La producción de Netflix, narrada durante la segunda década del siglo XIX, generó curiosidad y asombro por las costumbres de una sociedad que tomaba a las mujeres como mercancía. ¿Cuántas de esas tradiciones eran así realmente y qué vestigios quedan en nuestros días?

Por Florencia Espinosa
| 22 de febrero de 2021

La serie "Bridgerton" rompió todos los récords y se convirtió en la más elegida de la historia de Netflix. Según informó la firma, 82 millones de hogares la vieron en sus primeras cuatro semanas. Lejos está de convertirse en una de las mejores series del año, pero hay algo que es innegable y es que ha conquistado a los televidentes. ¿La razón? Posiblemente la curiosidad que generan las costumbres y tradiciones de esa época, sumado a un buen reparto y una estética interesante. Cooltura charló con una historiadora sobre las características socioculturales durante la segunda década del siglo XIX, el período histórico en el que se ubica la trama y que despiertan (aún más) las ganas de verla.

 

El contexto histórico es clave y, en este caso, todo ocurre en Inglaterra durante la llamada “época de la regencia”, cuando el país estaba atravesando la primera Revolución Industrial y, además, acababa de ocurrir la Revolución Francesa. “Esta doble revolución liderada por la burguesía europea dio inicio a una nueva era marcada por el capitalismo, las formas republicanas de gobierno e ideologías liberales y meritocráticas, por el afán de lucro y la consolidación de la burguesía como clase dominante. La serie se enmarca en una época de cambios políticos y económicos, pero también sociales y de pensamiento”, explicó María Cecilia Bustos Moreschi, licenciada en Historia y coordinadora del área de Género de la Fundación para el Desarrollo de Políticas Sustentables (Fundeps). “Pero los cambios revolucionarios que abolían los privilegios feudales, paradójicamente, les daban nueva fuerza a los privilegios de los varones sobre las mujeres. Tenemos, entonces, una reedición del patriarcado”, agregó.

 

Para entenderlo mejor, según indicó la historiadora, es importante identificar los dos tipos con los que se clasificaba a la mujer desde la Edad Media y continúan prácticamente hasta nuestros días: la figura de Eva, como personificación del mal, que inducía al varón al pecado; y el de santa, como la Virgen María, casta, virtuosa, madre amorosa y pura. Estos dos estereotipos van a estar presentes permanentemente en la trama de "Bridgerton", ya que siempre estará el fantasma para sus protagonistas de convertirse en una mujer “no casable”, ya sea por carecer de dote o por ser epicentro de rumores que pongan en juego su honor.

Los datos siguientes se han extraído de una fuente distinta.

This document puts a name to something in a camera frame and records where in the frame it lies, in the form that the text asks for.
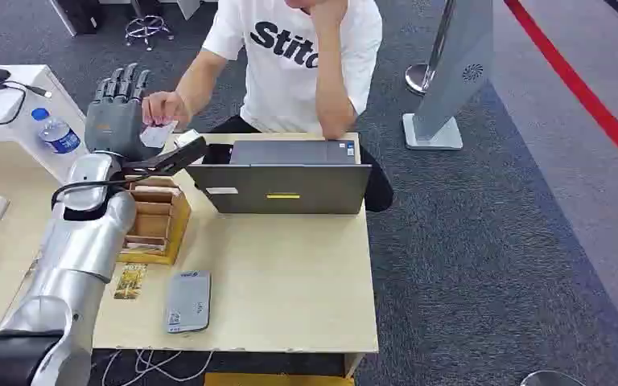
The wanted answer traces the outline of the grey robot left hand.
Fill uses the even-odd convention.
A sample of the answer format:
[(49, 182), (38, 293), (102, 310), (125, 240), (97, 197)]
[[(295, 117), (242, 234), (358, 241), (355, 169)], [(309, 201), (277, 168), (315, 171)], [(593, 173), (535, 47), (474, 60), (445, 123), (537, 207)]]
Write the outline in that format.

Algo que se muestra claramente en los personajes: Daphne como la mujer angelical, casta e inocente, vestida con colores pasteles, de ojos claros y rubia; y mujeres como Sienna Rosso, la cantante; o la modista Genevieve Delacroix, con un estilo más disruptivo y con un vida más liberal, ocultadas por sus amantes por el “qué dirán”.

 

“La mujer debía ocupar su lugar 'natural' en la sociedad, que era el de esposa y madre, y para cumplir con esos mandatos que reproducen ese orden debía ser una mercancía sin voz ni voto sobre el destino de su propia vida. Las mujeres estaban muy lejos de tener los mismos derechos que los varones: eran consideradas inferiores a ellos y llegaron a carecer de personería jurídica. Eran consideradas menores de edad, legitimando de esta manera la tutela impuesta de cualquier varón, considerados sujetos completos de derecho”, explicó Bustos Moreschi.

 

Por eso el matrimonio era tan importante y en la serie se puede ver a las familias dedicadas en exclusiva a que sus hijas consiguieran marido. “Una mujer soltera no tendría descendencia ni la protección necesaria de un varón. Era considerada como una mujer desvalida, incompleta y carente de utilidad, pues no cumplió con su deber en la sociedad. Es importante analizar y comprender cómo el estereotipo de la solterona afectaba y pesaba sobre todas las mujeres: era una outsider, una rebelde, una desubicada, una desobediente que desafiaba el orden natural y, por sobre todo, una desamparada, porque sin hombre la mujer no valía nada”, puntualizó.

 

A lo largo de los capítulos, algunos personajes “dan la nota”, como por ejemplo Eloise Bridgerton, la hermana de la protagonista. Ella quería otro destino para su vida, soñaba con estudiar y viajar por el mundo. Vivir sin depender de un marido a su lado. Claro que eso era prácticamente imposible. “Existían mujeres que querían otra vida que no fuera el destino ineludible del matrimonio y la maternidad. Pero excepcionalmente lograban tener otro estilo de vida al cual aspiraban, porque implicaba inmiscuirse en el prohibido mundo de lo masculino o en la condena social que era para ellas la soltería, que se traducía en un cierre de todas las puertas para ser mínimamente digna. Para las mujeres el acceso a la educación era casi imposible y mucho más para aquellas de niveles socioeconómicos más bajos”, explicó.

 

 

 

La educación para la mujer pasaba por otro lado. Se les enseñaba a cantar, dibujar, bailar y tocar instrumentos, a coser y bordar, para ser esposas fieles y madres amorosas. “Se entrenaban para tener una figura y ademanes femeninos, para tener modales refinados, mostrar siempre buen carácter, para tener autocontrol moral y todos los saberes que les permiten comportarse y ser una buena dama. La educación tenía la función de reproducir el sistema capitalista y patriarcal de la época. Esto no solo contribuye a la división de género, sino también de clases, puesto que solo las pudientes tienen acceso a una mejor educación a través de institutrices y porque también participaban de reuniones y bailes en los salones donde se hablaba de arte, filosofía, historia y todo tema considerado como intelectual y racional. Si bien no era estrictamente una educación para mujeres, eran espacios donde circulaba el conocimiento libremente y ellas podían tomarlo”, relató la especialista.

 

En "Bridgerton" la narración es llevada a cabo por Lady Whistledown, una mujer misteriosa que edita un periódico en el que cuenta los chismes que alteran a la clase alta. Desde embarazos escondidos hasta romances secretos. Y, de hecho, esto no deja dormir a algunos personajes, quienes quieren descubrir de quién se trata. Eloise, quien desea conocerla y fantasea con llegar algún día a ser independiente como ella; y la misma reina, quien quiere descubrir su identidad para censurarla.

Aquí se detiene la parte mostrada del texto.